◆ DATA ◆
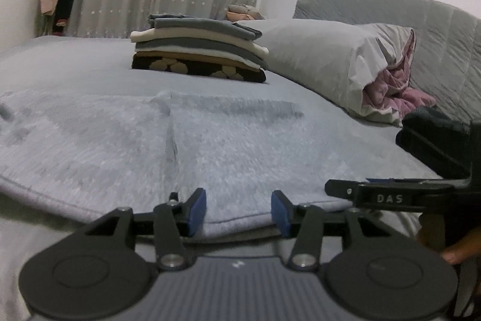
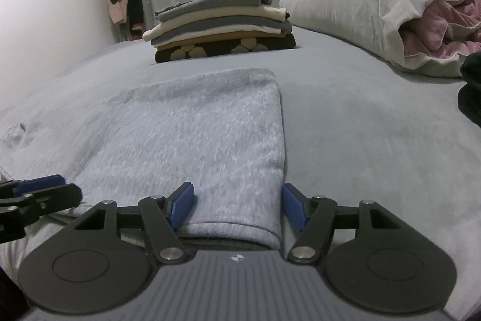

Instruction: Fold clothes

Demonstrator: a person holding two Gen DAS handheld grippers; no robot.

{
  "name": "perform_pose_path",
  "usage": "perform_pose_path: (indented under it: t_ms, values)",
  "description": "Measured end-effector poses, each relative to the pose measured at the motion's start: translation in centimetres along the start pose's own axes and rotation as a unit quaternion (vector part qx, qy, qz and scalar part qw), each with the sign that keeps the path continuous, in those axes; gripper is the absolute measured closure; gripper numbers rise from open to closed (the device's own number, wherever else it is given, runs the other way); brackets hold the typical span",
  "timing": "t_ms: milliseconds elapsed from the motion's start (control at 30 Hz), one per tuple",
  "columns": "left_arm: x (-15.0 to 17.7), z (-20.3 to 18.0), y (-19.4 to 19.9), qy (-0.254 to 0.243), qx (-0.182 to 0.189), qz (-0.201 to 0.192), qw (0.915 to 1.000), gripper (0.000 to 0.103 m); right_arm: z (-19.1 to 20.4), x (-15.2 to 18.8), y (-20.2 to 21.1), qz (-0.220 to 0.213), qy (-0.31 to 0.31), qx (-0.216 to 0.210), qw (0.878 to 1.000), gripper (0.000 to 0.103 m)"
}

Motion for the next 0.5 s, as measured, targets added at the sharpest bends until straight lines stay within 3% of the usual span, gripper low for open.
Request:
perform_pose_path:
  t_ms: [67, 133, 267, 367, 500]
  values:
    - [-0.3, 0.1, 0.7, 0.006, -0.007, -0.001, 1.0, 0.05, 0.2, -0.2, -0.1, 0.012, 0.008, 0.005, 1.0, 0.036]
    - [-0.6, 0.4, 1.4, 0.02, -0.019, 0.001, 0.9996, 0.04, 0.3, -0.7, -0.3, 0.039, 0.01, 0.008, 0.999, 0.035]
    - [-0.9, 2.6, 2.7, 0.057, -0.073, 0.011, 0.9956, 0.039, 0.6, -2.3, -0.8, 0.071, 0.021, 0.004, 0.997, 0.035]
    - [-1.1, 5.1, 3.6, 0.079, -0.128, 0.018, 0.9884, 0.038, 1.4, -3.8, -1.2, 0.067, 0.045, -0.012, 0.997, 0.034]
    - [-1.5, 8.9, 4.5, 0.119, -0.198, 0.019, 0.9727, 0.036, 3.5, -4.7, -2.3, 0.071, 0.081, -0.047, 0.993, 0.032]
Point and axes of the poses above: each gripper's, at about its wrist camera, not at the fingertips, and y roughly against the way its jaws point, z to its left, x to its underside, the point moved 10 cm from there along -y, roughly the way its jaws point, and after that the axes turned 14 degrees about -z, right-handed, at the moved point
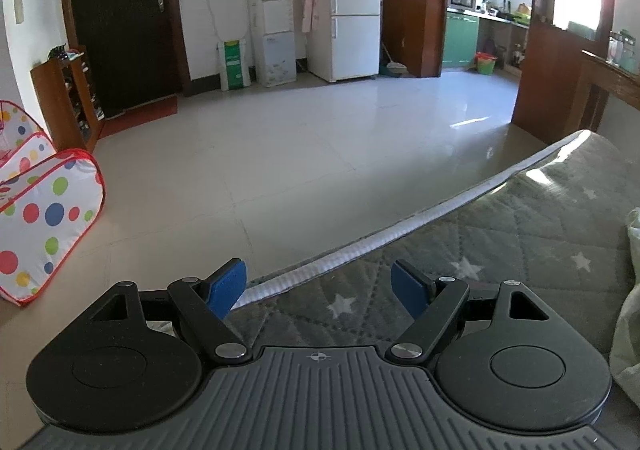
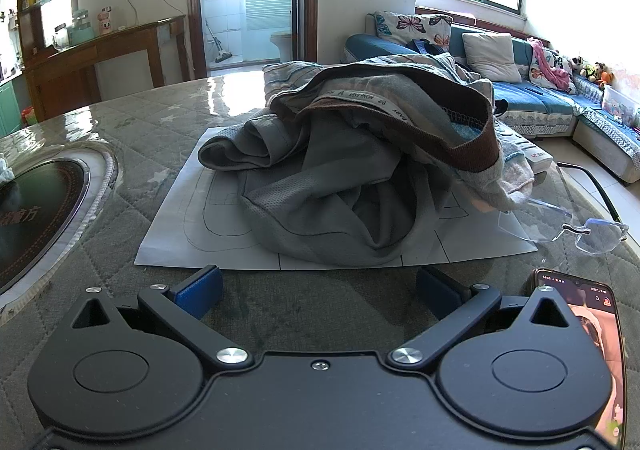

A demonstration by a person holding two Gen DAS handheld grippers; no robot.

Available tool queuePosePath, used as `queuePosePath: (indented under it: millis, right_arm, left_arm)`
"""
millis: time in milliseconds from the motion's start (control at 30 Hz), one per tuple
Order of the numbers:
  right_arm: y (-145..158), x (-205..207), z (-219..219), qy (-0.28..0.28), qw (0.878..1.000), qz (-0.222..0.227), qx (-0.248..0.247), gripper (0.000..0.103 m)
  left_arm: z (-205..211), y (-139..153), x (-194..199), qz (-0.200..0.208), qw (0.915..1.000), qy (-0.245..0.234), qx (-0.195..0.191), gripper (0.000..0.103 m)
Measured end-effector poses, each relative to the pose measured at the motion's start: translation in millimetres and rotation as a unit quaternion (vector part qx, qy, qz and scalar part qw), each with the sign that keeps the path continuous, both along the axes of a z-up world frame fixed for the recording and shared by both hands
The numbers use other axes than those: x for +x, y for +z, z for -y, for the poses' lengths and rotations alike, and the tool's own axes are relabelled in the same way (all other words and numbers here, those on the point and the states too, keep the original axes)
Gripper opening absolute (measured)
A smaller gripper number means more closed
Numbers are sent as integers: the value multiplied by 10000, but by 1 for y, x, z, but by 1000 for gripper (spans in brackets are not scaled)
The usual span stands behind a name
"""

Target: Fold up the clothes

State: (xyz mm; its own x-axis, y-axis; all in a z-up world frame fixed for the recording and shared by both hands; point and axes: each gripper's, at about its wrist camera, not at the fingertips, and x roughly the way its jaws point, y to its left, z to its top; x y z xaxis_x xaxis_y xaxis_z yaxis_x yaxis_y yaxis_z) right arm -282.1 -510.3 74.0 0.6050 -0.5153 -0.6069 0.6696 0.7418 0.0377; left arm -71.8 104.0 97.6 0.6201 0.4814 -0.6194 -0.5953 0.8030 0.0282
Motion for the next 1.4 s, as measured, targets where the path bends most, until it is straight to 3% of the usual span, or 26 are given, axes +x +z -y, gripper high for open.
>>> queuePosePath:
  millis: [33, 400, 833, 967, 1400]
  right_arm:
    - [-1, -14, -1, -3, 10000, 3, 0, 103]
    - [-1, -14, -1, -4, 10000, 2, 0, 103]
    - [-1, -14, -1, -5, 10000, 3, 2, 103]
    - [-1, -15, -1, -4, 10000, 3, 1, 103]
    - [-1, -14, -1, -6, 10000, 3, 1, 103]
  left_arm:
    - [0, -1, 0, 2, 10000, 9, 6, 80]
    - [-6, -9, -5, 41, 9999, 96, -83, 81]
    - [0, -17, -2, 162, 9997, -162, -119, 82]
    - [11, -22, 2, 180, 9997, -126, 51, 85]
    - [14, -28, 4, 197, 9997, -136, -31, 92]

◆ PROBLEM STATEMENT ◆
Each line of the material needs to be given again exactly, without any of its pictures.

◆ RESULT OF THIS TASK ◆
Instruction: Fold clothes

Demonstrator: a person holding two Gen DAS handheld grippers; no robot.

{
  "name": "perform_pose_path",
  "usage": "perform_pose_path: (indented under it: t_ms, values)",
  "description": "Measured end-effector poses, each relative to the pose measured at the motion's start: translation in centimetres along the start pose's own axes and rotation as a unit quaternion (vector part qx, qy, qz and scalar part qw), each with the sign that keeps the path continuous, in those axes; gripper is the absolute measured closure; gripper numbers rise from open to closed (the device's own number, wherever else it is given, runs the other way); brackets hold the typical span",
  "timing": "t_ms: milliseconds elapsed from the motion's start (control at 30 Hz), one per tuple",
  "columns": "left_arm: x (-15.0 to 17.7), z (-20.3 to 18.0), y (-19.4 to 19.9), qy (-0.254 to 0.243), qx (-0.182 to 0.189), qz (-0.201 to 0.192), qw (0.915 to 1.000), gripper (0.000 to 0.103 m); right_arm: z (-19.1 to 20.4), x (-15.2 to 18.8), y (-20.2 to 21.1), qz (-0.220 to 0.213), qy (-0.31 to 0.31), qx (-0.216 to 0.210), qw (0.878 to 1.000), gripper (0.000 to 0.103 m)"
}

Motion for the next 0.5 s, as measured, targets added at the sharpest bends until straight lines stay within 3% of the usual span, gripper low for open.
Request:
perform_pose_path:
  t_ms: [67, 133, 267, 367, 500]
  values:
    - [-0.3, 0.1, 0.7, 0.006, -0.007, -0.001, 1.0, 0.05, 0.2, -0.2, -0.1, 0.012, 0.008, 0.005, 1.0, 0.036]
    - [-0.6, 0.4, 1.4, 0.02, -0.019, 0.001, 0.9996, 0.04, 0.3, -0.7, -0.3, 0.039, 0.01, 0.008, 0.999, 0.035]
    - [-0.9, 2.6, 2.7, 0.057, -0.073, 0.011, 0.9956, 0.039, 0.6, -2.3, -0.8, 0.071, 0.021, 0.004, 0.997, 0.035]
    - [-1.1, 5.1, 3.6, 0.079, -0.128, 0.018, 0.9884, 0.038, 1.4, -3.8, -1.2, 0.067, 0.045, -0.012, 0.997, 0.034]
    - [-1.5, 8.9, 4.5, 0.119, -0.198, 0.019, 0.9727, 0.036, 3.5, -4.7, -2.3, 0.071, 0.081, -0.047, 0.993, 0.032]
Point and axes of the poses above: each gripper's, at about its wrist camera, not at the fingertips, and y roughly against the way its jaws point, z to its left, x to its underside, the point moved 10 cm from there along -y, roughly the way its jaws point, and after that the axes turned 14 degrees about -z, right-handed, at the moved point

A demonstration by a person holding two Gen DAS handheld grippers; no robot.

Available tool queuePosePath, used as `queuePosePath: (indented under it: millis, right_arm, left_arm)`
"""
millis: time in milliseconds from the motion's start (control at 30 Hz), one per tuple
Order of the numbers:
  right_arm: y (-145..158), x (-205..207), z (-219..219), qy (-0.28..0.28), qw (0.878..1.000), qz (-0.222..0.227), qx (-0.248..0.247), gripper (0.000..0.103 m)
  left_arm: z (-205..211), y (-139..153), x (-194..199), qz (-0.200..0.208), qw (0.915..1.000), qy (-0.245..0.234), qx (-0.195..0.191), gripper (0.000..0.103 m)
Measured end-effector poses, each relative to the pose measured at the motion's start: translation in millimetres and rotation as a unit quaternion (vector part qx, qy, qz and scalar part qw), each with the sign that keeps the path continuous, both along the axes of a z-up world frame fixed for the recording and shared by both hands
The numbers use other axes than those: x for +x, y for +z, z for -y, for the poses' lengths and rotations alike, and the tool's own axes are relabelled in the same way (all other words and numbers here, those on the point and the states too, keep the original axes)
Gripper opening absolute (measured)
A smaller gripper number means more closed
Numbers are sent as integers: the value multiplied by 10000, but by 1 for y, x, z, but by 1000 for gripper (spans in brackets are not scaled)
The usual span stands behind a name
"""

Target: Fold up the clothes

State: (xyz mm; its own x-axis, y-axis; all in a z-up world frame fixed for the recording and shared by both hands; point and axes: each gripper's, at about its wrist camera, not at the fingertips, and x roughly the way its jaws point, y to its left, z to its top; x y z xaxis_x xaxis_y xaxis_z yaxis_x yaxis_y yaxis_z) right arm -282.1 -510.3 74.0 0.6050 -0.5153 -0.6069 0.6696 0.7418 0.0377; left arm -71.8 104.0 97.6 0.6201 0.4814 -0.6194 -0.5953 0.8030 0.0282
Motion for the next 1.4 s, as measured, targets where the path bends most, until it is straight to 3% of the usual span, or 26 are given, axes +x +z -y, gripper high for open.
>>> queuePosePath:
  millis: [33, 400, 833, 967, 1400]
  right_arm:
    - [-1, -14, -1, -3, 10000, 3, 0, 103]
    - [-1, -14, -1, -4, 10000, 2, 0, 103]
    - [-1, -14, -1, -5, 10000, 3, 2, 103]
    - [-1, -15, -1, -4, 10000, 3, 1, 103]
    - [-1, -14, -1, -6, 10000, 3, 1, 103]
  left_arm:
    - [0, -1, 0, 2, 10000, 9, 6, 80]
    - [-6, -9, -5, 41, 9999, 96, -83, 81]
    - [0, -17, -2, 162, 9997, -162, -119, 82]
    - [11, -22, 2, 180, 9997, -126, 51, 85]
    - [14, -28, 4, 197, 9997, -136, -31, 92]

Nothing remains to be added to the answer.